- Aim of the task -
A word-for-word copy of the listing, free of images, is the expected answer.

::::::

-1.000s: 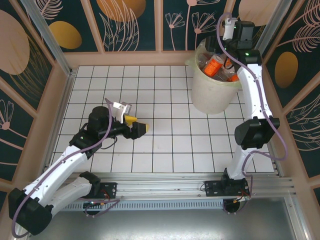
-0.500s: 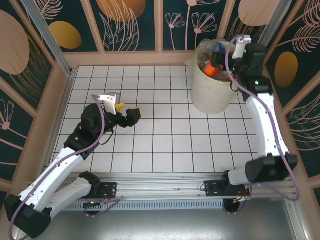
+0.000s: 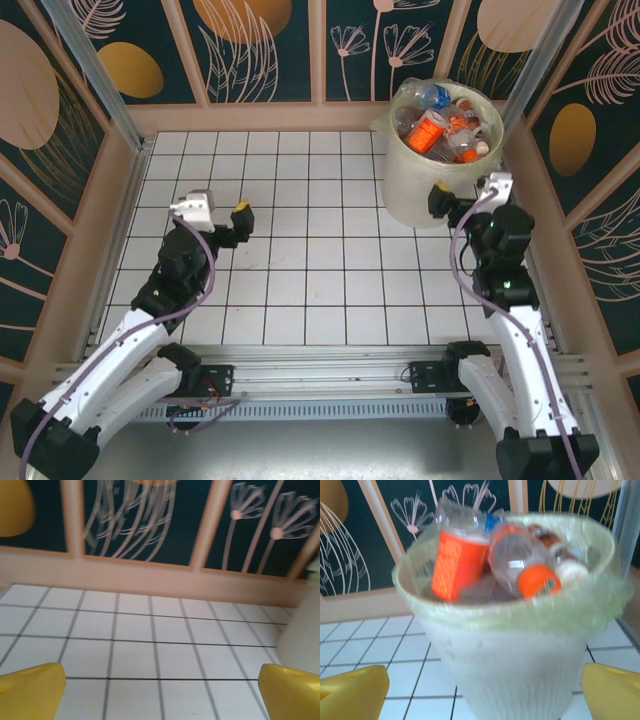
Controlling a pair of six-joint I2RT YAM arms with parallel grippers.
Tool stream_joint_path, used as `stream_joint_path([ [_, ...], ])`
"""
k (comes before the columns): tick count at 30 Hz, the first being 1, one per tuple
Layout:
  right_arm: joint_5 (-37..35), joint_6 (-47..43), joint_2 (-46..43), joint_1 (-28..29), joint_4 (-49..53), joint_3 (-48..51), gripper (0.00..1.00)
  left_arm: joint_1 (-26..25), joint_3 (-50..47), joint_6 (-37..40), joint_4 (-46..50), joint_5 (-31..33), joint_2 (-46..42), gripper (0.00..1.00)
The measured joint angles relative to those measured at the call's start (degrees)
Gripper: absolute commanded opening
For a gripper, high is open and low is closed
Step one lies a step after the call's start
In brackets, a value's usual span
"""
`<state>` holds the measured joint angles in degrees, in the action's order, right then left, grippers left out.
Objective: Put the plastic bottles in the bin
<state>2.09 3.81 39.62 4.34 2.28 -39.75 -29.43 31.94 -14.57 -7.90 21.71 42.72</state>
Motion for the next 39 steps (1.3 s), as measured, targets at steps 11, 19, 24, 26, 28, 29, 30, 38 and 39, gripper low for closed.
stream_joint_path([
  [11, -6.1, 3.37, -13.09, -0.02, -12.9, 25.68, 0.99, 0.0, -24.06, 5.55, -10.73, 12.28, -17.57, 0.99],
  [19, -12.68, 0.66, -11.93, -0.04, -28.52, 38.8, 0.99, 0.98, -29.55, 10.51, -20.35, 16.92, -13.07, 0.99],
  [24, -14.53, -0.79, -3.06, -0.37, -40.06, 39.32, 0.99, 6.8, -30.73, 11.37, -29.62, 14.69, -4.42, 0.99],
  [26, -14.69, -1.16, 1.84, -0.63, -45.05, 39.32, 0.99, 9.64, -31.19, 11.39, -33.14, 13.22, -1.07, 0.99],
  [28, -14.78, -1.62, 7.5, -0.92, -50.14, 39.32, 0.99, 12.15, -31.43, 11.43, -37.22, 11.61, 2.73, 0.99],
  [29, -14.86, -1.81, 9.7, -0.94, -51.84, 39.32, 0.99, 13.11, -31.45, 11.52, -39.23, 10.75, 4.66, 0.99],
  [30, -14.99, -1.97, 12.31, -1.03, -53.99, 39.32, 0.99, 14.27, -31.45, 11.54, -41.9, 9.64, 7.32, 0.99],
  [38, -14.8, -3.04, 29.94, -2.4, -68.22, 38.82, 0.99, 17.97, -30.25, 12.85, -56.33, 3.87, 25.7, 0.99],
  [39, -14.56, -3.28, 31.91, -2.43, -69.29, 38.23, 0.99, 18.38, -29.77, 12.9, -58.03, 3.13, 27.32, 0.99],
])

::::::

- Response area -
-1.000s: 
-0.500s: 
+0.000s: 
Controlling a pair of six-joint I2RT YAM arms with parallel grippers.
Tool stream_joint_path, used as `stream_joint_path([ [_, ...], ])`
"""
k (comes before the columns): tick count at 30 Hz, the first being 1, one per tuple
Layout:
  right_arm: joint_5 (-37..35), joint_6 (-47..43), joint_2 (-46..43), joint_1 (-28..29), joint_4 (-49..53), joint_3 (-48..51), gripper (0.00..1.00)
  left_arm: joint_1 (-26..25), joint_3 (-50..47), joint_6 (-37..40), joint_4 (-46..50), joint_5 (-31..33), joint_2 (-46..42), gripper (0.00..1.00)
The measured joint angles relative to those measured at the call's start (degrees)
Gripper: absolute commanded opening
For a gripper, high is open and low is closed
Step one lies a step after the call's start
In brackets, a value's usual span
"""
`<state>` holds the measured joint angles in degrees, in the action's order, right then left, grippers left out.
Objective: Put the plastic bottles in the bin
<state>2.09 3.81 39.62 4.34 2.28 -39.75 -29.43 31.94 -14.57 -7.90 21.71 42.72</state>
Motion for the next 39 steps (1.3 s), as measured, targets at steps 11, 19, 24, 26, 28, 29, 30, 38 and 39, gripper low for closed.
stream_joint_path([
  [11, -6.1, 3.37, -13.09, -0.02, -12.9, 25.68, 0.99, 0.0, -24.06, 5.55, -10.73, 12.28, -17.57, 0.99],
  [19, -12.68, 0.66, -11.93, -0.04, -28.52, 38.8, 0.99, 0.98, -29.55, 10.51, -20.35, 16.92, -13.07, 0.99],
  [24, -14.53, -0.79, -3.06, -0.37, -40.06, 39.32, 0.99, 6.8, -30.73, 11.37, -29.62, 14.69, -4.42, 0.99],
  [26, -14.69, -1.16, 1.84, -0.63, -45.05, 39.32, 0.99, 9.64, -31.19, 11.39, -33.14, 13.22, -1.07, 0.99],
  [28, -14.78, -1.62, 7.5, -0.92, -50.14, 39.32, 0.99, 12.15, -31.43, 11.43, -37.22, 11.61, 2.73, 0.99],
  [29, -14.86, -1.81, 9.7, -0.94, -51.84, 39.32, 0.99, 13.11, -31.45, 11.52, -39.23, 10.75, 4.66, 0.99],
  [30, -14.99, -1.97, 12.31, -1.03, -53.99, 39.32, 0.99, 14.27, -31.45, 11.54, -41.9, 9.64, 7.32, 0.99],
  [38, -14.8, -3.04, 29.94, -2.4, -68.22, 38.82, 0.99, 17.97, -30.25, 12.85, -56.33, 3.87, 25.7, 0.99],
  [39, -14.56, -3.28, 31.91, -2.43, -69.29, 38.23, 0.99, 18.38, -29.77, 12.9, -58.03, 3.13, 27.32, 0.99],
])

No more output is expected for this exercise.